Disclaimer: Paramount owns the universe. I just live there.

Author's Notes: This is more of a moment than a fic, but is too long to be a drabble. I tried to tell Malcolm I don't DO deathfic and he bloody well knows it, but though it was probably a small thing for others, it was terribly disturbing for me and my muses to see Travis' death taken so lightly on screen, even in an AU so well done as last night's episode. Malcolm DEMANDED this sad little piece. He vented. I cried. ( <http://www.kipli.com/images/Season3/Twilight/Twilight_R3_ent.jpg> )


You promised me. You promised.

All those long talks alone—spooned together and oh so warm—were for nothing. So much light snuffed out in a single moment. It was as if someone had violently slammed the shutters closed, casting the whole room into utter darkness. I didn't think it was possible. I didn't think.

Fucking bastards. I clench my fists into tight balls, trying not to shake.

When it happened, I could hardly concentrate on the weapon readouts. Instead, I watched T'Pol leave what used to be bright and vibrant. I could easily tell he was beyond help. The surely empty shell was less than a meter from my feet. I barely flinched when T'Pol took helm and almost suicidally destroyed the attacking Xindi ships, damaging our own warp nacelle in the process. I really didn't notice. I was numb. I am still numb.

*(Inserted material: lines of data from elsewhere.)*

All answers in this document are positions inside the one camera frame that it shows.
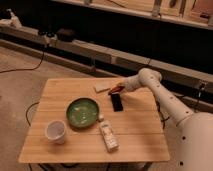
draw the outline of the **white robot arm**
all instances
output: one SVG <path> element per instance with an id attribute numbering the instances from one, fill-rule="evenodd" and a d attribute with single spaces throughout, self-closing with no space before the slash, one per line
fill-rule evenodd
<path id="1" fill-rule="evenodd" d="M 194 113 L 161 83 L 159 72 L 144 68 L 138 75 L 127 77 L 127 91 L 148 87 L 182 132 L 180 171 L 213 171 L 213 114 Z"/>

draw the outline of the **small white bottle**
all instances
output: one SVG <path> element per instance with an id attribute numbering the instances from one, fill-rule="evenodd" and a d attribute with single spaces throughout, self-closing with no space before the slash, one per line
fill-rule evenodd
<path id="1" fill-rule="evenodd" d="M 103 121 L 100 123 L 100 131 L 104 138 L 108 152 L 118 150 L 118 141 L 112 131 L 109 121 Z"/>
<path id="2" fill-rule="evenodd" d="M 21 28 L 21 27 L 22 27 L 22 24 L 21 24 L 19 18 L 12 12 L 11 9 L 8 9 L 7 11 L 10 12 L 11 21 L 12 21 L 12 26 L 14 26 L 15 28 Z"/>

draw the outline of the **white cup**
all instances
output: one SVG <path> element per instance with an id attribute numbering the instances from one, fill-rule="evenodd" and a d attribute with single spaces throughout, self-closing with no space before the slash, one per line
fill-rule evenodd
<path id="1" fill-rule="evenodd" d="M 63 144 L 65 142 L 65 134 L 66 126 L 63 121 L 52 121 L 45 129 L 46 137 L 56 144 Z"/>

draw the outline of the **black cable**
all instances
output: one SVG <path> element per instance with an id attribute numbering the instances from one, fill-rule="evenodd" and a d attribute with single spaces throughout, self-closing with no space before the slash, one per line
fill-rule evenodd
<path id="1" fill-rule="evenodd" d="M 25 117 L 26 117 L 26 120 L 27 120 L 27 123 L 28 123 L 29 126 L 31 126 L 31 124 L 30 124 L 30 121 L 29 121 L 29 118 L 28 118 L 28 112 L 33 106 L 35 106 L 37 104 L 39 104 L 39 102 L 35 102 L 35 103 L 31 104 L 25 112 Z"/>
<path id="2" fill-rule="evenodd" d="M 161 122 L 166 122 L 170 119 L 170 116 L 168 116 L 166 119 L 162 119 Z"/>
<path id="3" fill-rule="evenodd" d="M 6 71 L 0 71 L 0 74 L 2 74 L 2 73 L 7 73 L 7 72 L 15 72 L 15 71 L 33 71 L 33 70 L 36 70 L 36 69 L 38 69 L 40 66 L 41 66 L 41 64 L 42 64 L 42 62 L 43 62 L 43 60 L 44 60 L 44 54 L 45 54 L 45 50 L 43 50 L 43 52 L 42 52 L 42 56 L 41 56 L 41 60 L 40 60 L 40 62 L 39 62 L 39 64 L 38 65 L 36 65 L 35 67 L 33 67 L 33 68 L 23 68 L 23 69 L 10 69 L 10 70 L 6 70 Z"/>
<path id="4" fill-rule="evenodd" d="M 33 171 L 31 164 L 28 164 L 30 171 Z"/>
<path id="5" fill-rule="evenodd" d="M 186 95 L 180 95 L 180 96 L 177 95 L 176 97 L 177 97 L 178 99 L 181 100 L 181 99 L 183 99 L 184 97 L 186 97 Z"/>
<path id="6" fill-rule="evenodd" d="M 91 67 L 96 68 L 96 60 L 94 58 L 91 58 L 90 65 L 91 65 Z"/>
<path id="7" fill-rule="evenodd" d="M 152 58 L 149 59 L 148 63 L 145 65 L 145 68 L 148 68 L 148 67 L 149 67 L 151 61 L 152 61 Z"/>
<path id="8" fill-rule="evenodd" d="M 44 167 L 42 164 L 38 164 L 38 166 L 43 170 L 43 171 L 48 171 L 46 167 Z"/>
<path id="9" fill-rule="evenodd" d="M 198 108 L 198 105 L 199 105 L 199 103 L 200 103 L 201 94 L 202 94 L 202 90 L 199 89 L 199 90 L 198 90 L 197 101 L 196 101 L 195 106 L 194 106 L 194 112 L 197 112 L 197 108 Z"/>
<path id="10" fill-rule="evenodd" d="M 72 164 L 72 165 L 68 165 L 68 164 L 61 163 L 61 166 L 62 166 L 63 168 L 66 168 L 66 169 L 75 168 L 75 167 L 77 167 L 78 165 L 79 165 L 78 163 L 75 163 L 75 164 Z"/>
<path id="11" fill-rule="evenodd" d="M 106 171 L 109 171 L 109 169 L 110 169 L 110 163 L 107 164 Z"/>
<path id="12" fill-rule="evenodd" d="M 142 171 L 148 171 L 148 169 L 152 166 L 151 162 L 147 162 L 144 167 L 142 168 Z"/>
<path id="13" fill-rule="evenodd" d="M 163 113 L 160 110 L 160 103 L 158 101 L 156 101 L 156 105 L 157 105 L 157 111 L 160 114 L 161 117 L 161 122 L 163 124 L 163 129 L 165 129 L 166 127 L 166 121 L 168 121 L 170 119 L 170 116 L 168 116 L 167 118 L 164 117 Z"/>
<path id="14" fill-rule="evenodd" d="M 109 1 L 109 2 L 111 2 L 113 4 L 118 5 L 119 7 L 126 8 L 124 5 L 121 5 L 121 4 L 119 4 L 119 3 L 115 2 L 115 1 L 112 1 L 112 0 L 107 0 L 107 1 Z"/>
<path id="15" fill-rule="evenodd" d="M 193 5 L 192 5 L 192 9 L 195 7 L 196 1 L 197 1 L 197 0 L 194 0 L 194 3 L 193 3 Z"/>

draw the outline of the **wooden block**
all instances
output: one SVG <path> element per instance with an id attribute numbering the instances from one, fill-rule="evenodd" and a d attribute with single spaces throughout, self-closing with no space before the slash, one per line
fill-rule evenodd
<path id="1" fill-rule="evenodd" d="M 100 93 L 110 89 L 109 82 L 102 82 L 94 85 L 96 93 Z"/>

I stare at the consol in front of me, dark and cold against my pale hands. The engulfing gloom creeps closer and I swallow to keep my mind as focused as it is—keep from shattering into pieces. I stare hard into the nothingness in front of me.

You're gone. Gone. But you promised. You promised me you'd never leave. You lied. They were idle promises at the time, I know, and they were to be surely impossible to keep, but I had hoped so badly that you spoke the truth.

You spoke of both of us getting through this dangerous time together. You spoke of an end and a return to Earth. You spoke of warm beaches and warmer embraces. You promised me a happy ending. You promised me you.

Now you're gone. Gone and left me.

Alone in the dark.

However will I find the end of the tunnel without a light to guide me?

How could you leave me like this Travis? What happened to happily ever after? What happened to our happy ending? Will such a blessing never come to me?

Life is a sadistic bitch—a twisting knife that only digs it's way deeper into you as time goes on.

I finally notice someone speaking to me and I look up at Trip and T'Pol. They want to keep me going, even though they can see the pain plainly enough. They want answers. I cannot guide them, though. I am lost stumbling about in the dark.

Whatever will I do without you, love?

You promised me, Travis. Promised.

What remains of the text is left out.